The Roc has been sick, his throwing up while riding the bus to school on Monday morning was just a precursor to the breathing issues and high fever that were coming. It’s Wednesday and he’s home from school again today and I’m tired. Now I am physically tired as well as mentally exhausted. I “slept” in the Roc’s bed again last night, administering nebulizer treatments every couple hours, taking his temperature, lightly rubbing the broiling skin on his arms and belly, laying awake watching the fast rate of his shallow breath, and all the while debating whether to make a trip up to the ER. I was completely wide awake from 1 am – 3 am, and then at 3:30 am I brushed my teeth, got dressed and threw my contacts into the overnight bag I had packed for the hospital, only to have the Roc plead with me to go to sleep. I waffled and decided to do another treatment and keep my vigil. I was up all night.
But not only was I up because I was worried about the Roc’s breathing, I was up because my “anxiety induced insomnia” is kicking in. Yesterday I got an email from the school’s special ed coordinator confirming the date and time for the Roc’s school placement meeting. It is next Thursday. They all know already that I want the Roc to repeat kindergarten. His birthday is in August, so he essentially entered kindergarten this year a few weeks after turning 5. All year long as his classmates have been turning 6, my boy is still 5. So he’s young, and he’s a male – notoriously immature in comparison to girls of the same age, and every year when he is tested by his developmental pediatrician he is 12 – 18 months behind his peers. So this year I sent a chronologically 5 year old to kindergarten, but the reality is that I sent a barely 4 year old to school if you look at his development. And then add Autism and all it’s complications – receptive and expressive language issues, social skills, play skills, sensory issues, etc. to the mix and I see gobs of reasons holding him back at this early stage in his schooling will do the most good for him. Luckily when I spoke to the special ed coordinator on the phone a few weeks ago she made it seem as if having the Roc retained in kindergarten wouldn’t be a problem, but I see another potential problem that has me making mental lists in my head in the night and running for my computer to document it all as soon as the sun comes up in the morning.
I emailed the special ed coordinator asking who would be invited to the placement meeting and I was surprised when she responded that the special ed coordinator of the Roc’s feeder pattern school will be coming. That is the school he was supposed to go this year, the school that when I viewed the 2 inclusion rooms that share a special ed teacher and para last year I didn’t think would fit the Roc. Not enough help. Instead we choose the classroom set up he is currently in – 25 students total, 5 with some sort of need, a full time teacher, a full time special ed teacher, and a full time para all in that same room. A ratio of 5 needy students to 2 adults. Very good odds in my opinion. The Roc has done well in this classroom this year and in retaining him I want the same kind of set up again next year. I think his success is in direct relation to the amount of available help in the room. There are 2 kindergarten rooms in the district with this low needy student/adult ratio and I want the Roc to be placed in the second classroom next year. I already know that because the special ed coordinator from the feeder pattern school is invited to the meeting the district is planning on recommending the “less help” inclusion room, which they call “full inclusion.” I am guessing that they are going to justify it by saying that the Roc is too dependent on adults and needs to learn more independence and it will be his second time around being presented with kindergarten material.

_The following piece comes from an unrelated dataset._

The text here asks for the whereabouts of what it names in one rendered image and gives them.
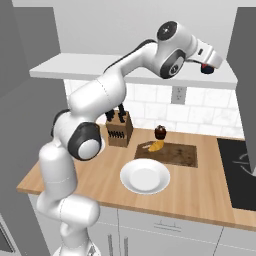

So I am stressed and not sleeping. Stressed to realize that I will probably have to plead the Roc’s case for the more supported inclusion room. Stressed by the stress. Incredulous that I feel this way again, thinking that there are always going to be times during the year that I will lay awake at night pondering these decisions and worrying that I’m making the wrong choice, damaging him somehow.
Then of course I am second guessing myself, wondering if the Roc would actually excel in the “full inclusion” room. If he would become more independent the second time around if there wasn’t the immediate availability of someone to help him. If he would try harder to work things out for himself. If he would learn to ask for help. If it would be better to be around some kids that he would see again in first grade and beyond. If there would actually be enough help because he has seen the kindergarten material before and it wouldn’t actually get hard for him until half way through the year when they start to focus on writing and beginning reading skills.
I am torn.
I am stressed.
These decisions are hard.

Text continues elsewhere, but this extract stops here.